Zhipu AI was officially launched and open-sourced the industrial-grade speech synthesis system GLM-TTS. The system can learn the speaker's timbre and speaking habits through about three seconds of voice samples, and generate natural and smooth speech close to real people in scenarios such as general reading, emotional dubbing, educational evaluation, e-books, and audio customer service, with the goal of outputting a voice that is both real and emotionally appropriate in the appropriate scene.
In terms of technical route, GLM-TTS adopts a two-stage generation architecture and introduces a GRPO-based reinforcement learning scheme in training, and achieves open-source SOTA performance in public evaluations such as character error rate and emotional expression. The model can achieve industry-leading pronunciation accuracy and timbre restoration using only about 100,000 hours of training data, and pre-training, high-quality timbre LORA, and reinforcement learning training can be completed within a few days on a single machine, greatly reducing training costs and thresholds.
In terms of application and ecology, GLM-TTS has verified the implementation effect for typical scenarios such as education, e-books, and intelligent customer service: it supports standard pronunciation of multi-syllable words, rare characters and symbols, supports multi-character and multi-emotional reading, and maintains a restrained and professional tone in customer service voice. At the same time, the project is open source in many communities using the Apache protocol, and provides an open platform, API, and online experience portal, making it convenient for developers and enterprises to quickly move from demo to production-level deployment.
FAQ
Q: What are the main capabilities and application scenarios of the GLM-TTS system?

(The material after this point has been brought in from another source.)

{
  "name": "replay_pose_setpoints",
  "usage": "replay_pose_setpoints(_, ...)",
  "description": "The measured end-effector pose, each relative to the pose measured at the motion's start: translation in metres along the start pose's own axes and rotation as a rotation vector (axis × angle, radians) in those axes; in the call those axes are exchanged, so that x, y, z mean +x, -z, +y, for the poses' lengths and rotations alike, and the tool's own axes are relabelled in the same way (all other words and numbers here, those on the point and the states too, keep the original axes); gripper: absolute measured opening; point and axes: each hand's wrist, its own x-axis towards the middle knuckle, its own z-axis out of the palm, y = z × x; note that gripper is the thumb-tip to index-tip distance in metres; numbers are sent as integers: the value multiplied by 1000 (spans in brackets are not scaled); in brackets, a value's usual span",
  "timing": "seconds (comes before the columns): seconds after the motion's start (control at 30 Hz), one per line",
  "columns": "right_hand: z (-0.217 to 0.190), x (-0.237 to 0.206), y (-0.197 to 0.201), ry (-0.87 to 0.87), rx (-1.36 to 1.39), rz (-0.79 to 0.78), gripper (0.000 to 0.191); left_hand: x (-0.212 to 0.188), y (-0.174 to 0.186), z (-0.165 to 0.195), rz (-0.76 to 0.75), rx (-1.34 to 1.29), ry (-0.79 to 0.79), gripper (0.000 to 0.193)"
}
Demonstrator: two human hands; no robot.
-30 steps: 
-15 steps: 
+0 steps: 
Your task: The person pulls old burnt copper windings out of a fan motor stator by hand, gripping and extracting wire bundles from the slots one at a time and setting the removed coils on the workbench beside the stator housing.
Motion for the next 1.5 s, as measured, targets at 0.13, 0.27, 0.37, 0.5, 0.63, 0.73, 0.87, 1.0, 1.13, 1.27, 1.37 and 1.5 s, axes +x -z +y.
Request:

A: The GLM-TTS system supports three-second voice cloning of the speaker's timbre, which is suitable for scenarios that require simulated human voice, such as general reading, emotional dubbing, educational evaluation, e-books, and audio customer service.
Q: What are the outstanding features of the GLM-TTS system in terms of technical route and effect?
A: The GLM-TTS system adopts two-stage generation and GRPO-based reinforcement learning, which achieves open-source SOTA in character error rate and emotional expression evaluation, while taking into account high timbre restoration and stability.
Q: How much training and deployment costs do developers need to use the GLM-TTS system?
A: Developers can use about 100,000 hours of data to complete training when using the GLM-TTS system, and pre-training, high-quality sound LORA, and reinforcement learning training can be completed within a few days on a single machine, and the deployment cost is relatively low.
Q: How can enterprise users access GLM-TTS system to online services?
A: Enterprise users can call GLM-TTS's text-to-speech and timbre replication capabilities through open platforms and API documents, configure billing and QPS according to business scale, and gradually expand from trial to production-level large-scale calls.
Q: How can ordinary users experience the synthesis effect of GLM-TTS system online?
A: Ordinary users can upload text or short voice prompts through audio.z.ai or Zhipu Qingyan and other portals to experience the actual effects of multi-style reading and exclusive timbre cloning.